Mata Atlântica produz metade dos alimentos consumidos no Brasil, mas emite apenas 26% dos gases de efeito estufa do setor agropecuário
Mata Atlântica produz metade dos alimentos consumidos no Brasil, mas emite apenas 26% dos gases de efeito estufa do setor agropecuário
Análise comprova a importância da Mata Atlântica para o sistema agroalimentar brasileiro e reforça as oportunidades para sua neutralidade em carbono
Embora detenha apenas 27% do total da área agropecuária do Brasil, a Mata Atlântica, bioma presente em 15% da área terrestre do país, é responsável por aproximadamente a metade da produção de alimentos para consumo direto da população brasileira. Ainda assim, emite somente 26% do total de gases de efeito estufa (GEE) do setor agropecuário.
O diagnóstico faz parte do estudo Produção de Alimentos na Mata Atlântica, realizado pela Fundação SOS Mata Atlântica, com o apoio da Cátedra Josué de Castro, a partir de dados dos Censos Agropecuários do IBGE, as bases de dados de uso da terra do MapBiomas e o Atlas da Agropecuária Brasileira, entre outras referências, e apresentado nesta quarta-feira, 9 de novembro, durante a COP27, em Sharm El Sheikh, no Egito.
O objetivo foi avaliar de maneira integrada a situação fundiária, o uso da terra, a produção agropecuária e de alimentos no bioma Mata Atlântica para apontar tendências e oportunidades de sua contribuição para sistemas agroalimentares saudáveis e sustentáveis. Além disso, buscou-se identificar caminhos para que a produção agropecuária e de alimentos sejam compatíveis com a neutralidade de emissões de gases de efeito estufa do setor de uso da terra da Mata Atlântica até 2042.
Para Luís Fernando Guedes Pinto, diretor executivo da SOS Mata Atlântica, a análise reforça a proposta de ter a Mata Atlântica como um bioma mundialmente prioritário para a restauração . “A combinação do fim do desmatamento com a restauração florestal e sistemas de produção agropecuária de baixo carbono permitem a Mata Atlântica se tornar neutra em carbono no setor de uso da terra. Essa oportunidade, combinada ao enfrentamento da dependência dos agrotóxicos, pode subsidiar um novo paradigma para sistemas alimentares saudáveis e sustentáveis para o Brasil e para a humanidade como um todo”, afirma.

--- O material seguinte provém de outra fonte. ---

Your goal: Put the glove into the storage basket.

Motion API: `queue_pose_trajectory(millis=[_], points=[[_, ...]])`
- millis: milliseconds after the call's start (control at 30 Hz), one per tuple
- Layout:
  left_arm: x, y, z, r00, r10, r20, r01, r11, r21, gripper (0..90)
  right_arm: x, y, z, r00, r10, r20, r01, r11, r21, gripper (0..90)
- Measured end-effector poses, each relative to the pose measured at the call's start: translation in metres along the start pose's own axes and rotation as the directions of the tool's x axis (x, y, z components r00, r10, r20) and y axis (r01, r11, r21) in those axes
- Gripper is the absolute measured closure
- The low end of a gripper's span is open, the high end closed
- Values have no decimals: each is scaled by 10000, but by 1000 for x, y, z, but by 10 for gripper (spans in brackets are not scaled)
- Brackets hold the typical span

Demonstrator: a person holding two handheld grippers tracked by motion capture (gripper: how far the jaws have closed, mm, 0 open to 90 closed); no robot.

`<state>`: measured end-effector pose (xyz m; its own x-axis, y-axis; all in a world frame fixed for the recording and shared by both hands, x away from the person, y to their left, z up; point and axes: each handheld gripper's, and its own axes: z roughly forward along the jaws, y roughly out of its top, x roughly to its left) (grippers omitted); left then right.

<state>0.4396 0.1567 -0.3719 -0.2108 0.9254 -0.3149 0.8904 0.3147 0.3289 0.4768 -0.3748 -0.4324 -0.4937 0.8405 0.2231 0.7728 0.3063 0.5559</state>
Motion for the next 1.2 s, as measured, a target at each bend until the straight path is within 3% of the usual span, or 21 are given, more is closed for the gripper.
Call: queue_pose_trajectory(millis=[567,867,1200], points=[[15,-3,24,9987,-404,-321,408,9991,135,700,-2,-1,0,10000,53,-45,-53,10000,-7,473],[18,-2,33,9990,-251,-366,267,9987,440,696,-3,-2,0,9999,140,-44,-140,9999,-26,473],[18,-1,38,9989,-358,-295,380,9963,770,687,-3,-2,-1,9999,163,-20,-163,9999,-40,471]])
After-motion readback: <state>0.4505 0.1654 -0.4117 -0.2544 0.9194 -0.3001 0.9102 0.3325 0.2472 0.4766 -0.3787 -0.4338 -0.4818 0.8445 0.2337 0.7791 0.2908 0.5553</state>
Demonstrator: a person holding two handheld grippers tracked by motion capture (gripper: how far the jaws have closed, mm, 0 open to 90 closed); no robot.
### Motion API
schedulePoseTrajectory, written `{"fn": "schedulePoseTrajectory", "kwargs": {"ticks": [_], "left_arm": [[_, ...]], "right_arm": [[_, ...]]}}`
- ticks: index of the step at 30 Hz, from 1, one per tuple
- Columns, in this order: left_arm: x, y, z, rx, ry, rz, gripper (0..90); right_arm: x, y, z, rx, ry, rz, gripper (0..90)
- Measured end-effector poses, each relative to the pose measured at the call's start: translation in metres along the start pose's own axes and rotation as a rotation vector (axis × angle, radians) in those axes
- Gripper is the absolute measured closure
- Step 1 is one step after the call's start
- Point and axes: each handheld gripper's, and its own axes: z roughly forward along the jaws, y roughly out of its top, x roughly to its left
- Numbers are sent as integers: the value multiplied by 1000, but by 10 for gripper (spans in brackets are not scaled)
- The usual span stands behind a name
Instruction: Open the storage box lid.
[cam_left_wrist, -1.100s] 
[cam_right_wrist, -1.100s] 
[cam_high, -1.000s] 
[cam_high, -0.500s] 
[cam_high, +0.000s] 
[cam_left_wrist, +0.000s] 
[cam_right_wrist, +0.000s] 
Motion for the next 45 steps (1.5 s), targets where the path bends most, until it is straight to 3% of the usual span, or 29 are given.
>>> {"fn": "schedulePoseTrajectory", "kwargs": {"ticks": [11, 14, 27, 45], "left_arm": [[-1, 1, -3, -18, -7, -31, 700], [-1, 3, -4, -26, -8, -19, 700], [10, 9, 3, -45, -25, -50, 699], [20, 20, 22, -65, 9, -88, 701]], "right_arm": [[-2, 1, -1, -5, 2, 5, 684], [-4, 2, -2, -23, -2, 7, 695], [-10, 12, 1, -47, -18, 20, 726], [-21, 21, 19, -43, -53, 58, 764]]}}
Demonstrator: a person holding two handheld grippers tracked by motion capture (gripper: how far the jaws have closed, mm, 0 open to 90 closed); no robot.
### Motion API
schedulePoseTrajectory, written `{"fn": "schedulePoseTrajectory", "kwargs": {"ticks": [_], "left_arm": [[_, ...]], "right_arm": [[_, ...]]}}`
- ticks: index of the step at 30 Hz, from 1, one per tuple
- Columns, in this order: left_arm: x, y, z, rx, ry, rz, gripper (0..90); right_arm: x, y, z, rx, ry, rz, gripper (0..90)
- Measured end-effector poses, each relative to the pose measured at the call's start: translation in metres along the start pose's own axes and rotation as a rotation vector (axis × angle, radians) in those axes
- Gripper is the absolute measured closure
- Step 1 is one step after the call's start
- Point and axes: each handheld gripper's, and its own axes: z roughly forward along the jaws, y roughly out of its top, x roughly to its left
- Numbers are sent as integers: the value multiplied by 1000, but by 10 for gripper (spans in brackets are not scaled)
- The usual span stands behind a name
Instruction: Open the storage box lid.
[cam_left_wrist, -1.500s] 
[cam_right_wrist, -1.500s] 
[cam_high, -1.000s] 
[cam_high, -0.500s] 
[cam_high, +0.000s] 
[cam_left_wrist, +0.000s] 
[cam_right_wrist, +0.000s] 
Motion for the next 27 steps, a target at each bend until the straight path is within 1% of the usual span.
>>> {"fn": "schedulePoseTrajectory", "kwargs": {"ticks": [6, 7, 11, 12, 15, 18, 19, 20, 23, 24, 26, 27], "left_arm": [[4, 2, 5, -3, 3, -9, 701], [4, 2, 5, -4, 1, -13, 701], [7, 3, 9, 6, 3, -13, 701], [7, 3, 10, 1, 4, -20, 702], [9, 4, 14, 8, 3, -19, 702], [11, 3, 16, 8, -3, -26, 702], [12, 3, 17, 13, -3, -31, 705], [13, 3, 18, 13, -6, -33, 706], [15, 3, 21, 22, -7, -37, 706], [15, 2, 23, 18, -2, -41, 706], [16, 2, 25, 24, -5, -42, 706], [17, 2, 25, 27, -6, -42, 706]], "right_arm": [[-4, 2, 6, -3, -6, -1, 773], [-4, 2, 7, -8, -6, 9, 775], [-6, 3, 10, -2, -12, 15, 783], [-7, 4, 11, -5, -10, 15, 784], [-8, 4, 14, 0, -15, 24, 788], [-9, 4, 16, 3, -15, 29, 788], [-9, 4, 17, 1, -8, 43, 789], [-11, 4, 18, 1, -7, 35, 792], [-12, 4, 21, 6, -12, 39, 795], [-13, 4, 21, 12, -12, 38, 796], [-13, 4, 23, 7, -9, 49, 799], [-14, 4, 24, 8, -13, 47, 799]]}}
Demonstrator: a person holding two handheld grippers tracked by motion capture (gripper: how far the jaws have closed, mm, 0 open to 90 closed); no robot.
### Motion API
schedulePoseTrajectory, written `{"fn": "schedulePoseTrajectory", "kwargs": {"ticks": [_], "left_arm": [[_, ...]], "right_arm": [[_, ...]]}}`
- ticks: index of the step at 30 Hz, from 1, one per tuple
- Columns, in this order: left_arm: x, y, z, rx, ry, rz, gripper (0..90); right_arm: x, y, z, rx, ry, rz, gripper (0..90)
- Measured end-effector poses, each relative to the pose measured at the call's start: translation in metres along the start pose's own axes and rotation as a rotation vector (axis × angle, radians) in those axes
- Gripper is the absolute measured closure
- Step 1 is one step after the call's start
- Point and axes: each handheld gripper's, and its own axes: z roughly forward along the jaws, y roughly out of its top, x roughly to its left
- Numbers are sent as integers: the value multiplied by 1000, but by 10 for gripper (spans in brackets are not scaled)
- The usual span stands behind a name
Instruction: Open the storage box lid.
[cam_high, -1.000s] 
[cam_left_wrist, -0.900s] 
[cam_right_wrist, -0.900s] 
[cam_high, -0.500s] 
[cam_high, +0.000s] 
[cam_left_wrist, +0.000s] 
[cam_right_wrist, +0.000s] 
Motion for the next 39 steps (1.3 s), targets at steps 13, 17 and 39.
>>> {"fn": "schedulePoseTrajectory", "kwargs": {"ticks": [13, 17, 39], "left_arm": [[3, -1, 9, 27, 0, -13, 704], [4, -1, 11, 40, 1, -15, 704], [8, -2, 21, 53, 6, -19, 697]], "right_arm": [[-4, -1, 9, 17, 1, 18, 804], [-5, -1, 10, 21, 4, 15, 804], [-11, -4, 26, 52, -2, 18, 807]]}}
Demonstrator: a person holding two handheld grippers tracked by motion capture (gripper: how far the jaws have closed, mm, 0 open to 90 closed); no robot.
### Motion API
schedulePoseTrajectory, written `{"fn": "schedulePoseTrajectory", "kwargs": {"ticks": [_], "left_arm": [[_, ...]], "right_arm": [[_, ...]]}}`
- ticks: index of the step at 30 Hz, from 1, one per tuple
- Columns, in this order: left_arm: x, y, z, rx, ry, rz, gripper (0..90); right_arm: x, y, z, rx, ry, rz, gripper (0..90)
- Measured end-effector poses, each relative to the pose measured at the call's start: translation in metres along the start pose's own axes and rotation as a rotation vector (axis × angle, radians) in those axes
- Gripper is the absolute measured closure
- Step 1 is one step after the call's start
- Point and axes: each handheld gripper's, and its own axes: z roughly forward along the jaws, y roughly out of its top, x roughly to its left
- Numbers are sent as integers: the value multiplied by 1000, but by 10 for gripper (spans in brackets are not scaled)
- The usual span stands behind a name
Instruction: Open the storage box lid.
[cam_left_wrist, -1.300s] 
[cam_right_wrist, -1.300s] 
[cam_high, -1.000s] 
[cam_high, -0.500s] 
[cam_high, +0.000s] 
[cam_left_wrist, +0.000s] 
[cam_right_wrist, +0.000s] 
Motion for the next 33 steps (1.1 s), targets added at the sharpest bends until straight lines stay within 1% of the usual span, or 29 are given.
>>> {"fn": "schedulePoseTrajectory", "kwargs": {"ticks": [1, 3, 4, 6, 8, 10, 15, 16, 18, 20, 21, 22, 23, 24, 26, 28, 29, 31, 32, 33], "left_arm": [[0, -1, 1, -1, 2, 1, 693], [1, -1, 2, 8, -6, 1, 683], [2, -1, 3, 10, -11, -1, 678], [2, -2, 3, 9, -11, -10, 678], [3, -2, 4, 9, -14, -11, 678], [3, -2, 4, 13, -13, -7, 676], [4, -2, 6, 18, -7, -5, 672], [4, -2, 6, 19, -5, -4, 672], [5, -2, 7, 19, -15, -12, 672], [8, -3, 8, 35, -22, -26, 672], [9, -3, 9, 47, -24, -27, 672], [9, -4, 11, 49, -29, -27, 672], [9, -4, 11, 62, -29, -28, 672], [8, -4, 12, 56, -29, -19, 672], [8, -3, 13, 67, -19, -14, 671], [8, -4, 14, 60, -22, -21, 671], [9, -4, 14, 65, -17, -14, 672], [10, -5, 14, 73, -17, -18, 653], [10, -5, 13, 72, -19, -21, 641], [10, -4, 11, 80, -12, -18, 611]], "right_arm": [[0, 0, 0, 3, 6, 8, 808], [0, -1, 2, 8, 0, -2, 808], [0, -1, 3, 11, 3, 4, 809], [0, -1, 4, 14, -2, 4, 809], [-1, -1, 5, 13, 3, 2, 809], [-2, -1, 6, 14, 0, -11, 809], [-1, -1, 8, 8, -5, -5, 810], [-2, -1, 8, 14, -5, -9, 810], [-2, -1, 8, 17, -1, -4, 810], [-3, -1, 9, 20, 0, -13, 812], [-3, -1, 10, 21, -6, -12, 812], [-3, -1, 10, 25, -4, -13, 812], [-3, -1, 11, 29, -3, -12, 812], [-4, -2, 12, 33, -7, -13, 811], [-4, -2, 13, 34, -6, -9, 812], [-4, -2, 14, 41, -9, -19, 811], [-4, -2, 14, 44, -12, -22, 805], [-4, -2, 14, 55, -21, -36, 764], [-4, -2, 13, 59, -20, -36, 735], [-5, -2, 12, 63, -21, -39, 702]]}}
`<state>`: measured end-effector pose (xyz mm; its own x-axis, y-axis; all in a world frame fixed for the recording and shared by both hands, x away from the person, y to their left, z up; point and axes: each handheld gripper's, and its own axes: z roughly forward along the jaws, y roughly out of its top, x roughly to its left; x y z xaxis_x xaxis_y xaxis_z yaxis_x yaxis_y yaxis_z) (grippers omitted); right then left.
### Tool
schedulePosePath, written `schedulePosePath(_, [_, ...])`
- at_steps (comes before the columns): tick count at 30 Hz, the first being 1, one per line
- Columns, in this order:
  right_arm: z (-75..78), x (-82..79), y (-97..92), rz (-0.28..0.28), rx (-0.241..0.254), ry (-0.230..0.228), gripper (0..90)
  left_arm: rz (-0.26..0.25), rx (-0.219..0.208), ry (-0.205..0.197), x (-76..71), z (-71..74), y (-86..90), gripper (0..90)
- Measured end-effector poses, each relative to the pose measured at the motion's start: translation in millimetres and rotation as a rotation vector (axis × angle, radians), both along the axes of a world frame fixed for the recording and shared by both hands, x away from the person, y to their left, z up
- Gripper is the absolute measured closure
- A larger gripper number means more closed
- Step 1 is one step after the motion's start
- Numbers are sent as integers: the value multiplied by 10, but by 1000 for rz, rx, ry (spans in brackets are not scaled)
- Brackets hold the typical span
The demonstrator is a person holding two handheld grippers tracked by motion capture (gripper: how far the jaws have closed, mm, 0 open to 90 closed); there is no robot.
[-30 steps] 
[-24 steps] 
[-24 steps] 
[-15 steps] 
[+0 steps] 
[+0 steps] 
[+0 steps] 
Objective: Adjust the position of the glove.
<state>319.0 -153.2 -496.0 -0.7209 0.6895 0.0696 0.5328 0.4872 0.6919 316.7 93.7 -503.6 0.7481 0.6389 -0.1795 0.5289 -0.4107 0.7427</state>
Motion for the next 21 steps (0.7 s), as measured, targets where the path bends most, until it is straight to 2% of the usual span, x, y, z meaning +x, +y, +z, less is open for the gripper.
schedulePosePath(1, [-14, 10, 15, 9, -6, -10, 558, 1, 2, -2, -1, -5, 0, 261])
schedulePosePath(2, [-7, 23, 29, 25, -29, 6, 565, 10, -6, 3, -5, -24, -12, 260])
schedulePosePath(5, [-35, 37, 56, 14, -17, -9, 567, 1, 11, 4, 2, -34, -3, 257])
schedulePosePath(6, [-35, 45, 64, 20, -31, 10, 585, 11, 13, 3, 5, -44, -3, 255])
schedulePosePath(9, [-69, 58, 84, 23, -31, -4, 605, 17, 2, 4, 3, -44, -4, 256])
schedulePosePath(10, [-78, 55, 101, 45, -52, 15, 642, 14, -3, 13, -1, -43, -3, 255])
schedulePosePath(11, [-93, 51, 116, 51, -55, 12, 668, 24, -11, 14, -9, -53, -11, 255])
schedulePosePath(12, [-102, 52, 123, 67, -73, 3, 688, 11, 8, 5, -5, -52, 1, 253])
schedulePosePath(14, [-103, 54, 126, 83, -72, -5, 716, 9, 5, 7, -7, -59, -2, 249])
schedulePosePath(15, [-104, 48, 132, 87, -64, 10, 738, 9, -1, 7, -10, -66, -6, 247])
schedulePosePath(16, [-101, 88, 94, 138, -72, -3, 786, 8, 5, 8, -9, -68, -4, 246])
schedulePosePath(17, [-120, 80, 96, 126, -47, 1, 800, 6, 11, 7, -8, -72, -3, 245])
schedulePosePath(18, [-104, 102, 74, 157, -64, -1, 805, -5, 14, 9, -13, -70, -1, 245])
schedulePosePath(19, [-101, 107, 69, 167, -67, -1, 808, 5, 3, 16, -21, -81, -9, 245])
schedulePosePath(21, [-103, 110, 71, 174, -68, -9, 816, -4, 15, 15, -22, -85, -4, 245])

A Mata Atlântica, bioma presente em 3.429 municípios de 17 estados do Brasil, é um dos principais hotspots da biodiversidade do planeta. Fornece serviços ecossistêmicos fundamentais (com abastecimento de água e manutenção da qualidade do ar) para 70% da população brasileira e grande parte das principais metrópoles e áreas urbanas do país. Considerada patrimônio nacional pela Constituição Federal, está protegida pela Lei da Mata Atlântica, publicada em 2006. “É o bioma mais devastado do Brasil, com remanescentes distribuídos de maneira desigual. Desde o início da colonização portuguesa, em 1500, o sistema agroalimentar brasileiro dependeu basicamente da Mata Atlântica durante a maior parte da história, mas o seu potencial atual para contribuir, de forma sustentável, com a segurança alimentar da população brasileira ainda é pouco conhecido e explorado”, completa Jean Paul Metzger, professor do departamento de ecologia da USP, conselheiro da SOS Mata Atlântica e um dos autores do estudo.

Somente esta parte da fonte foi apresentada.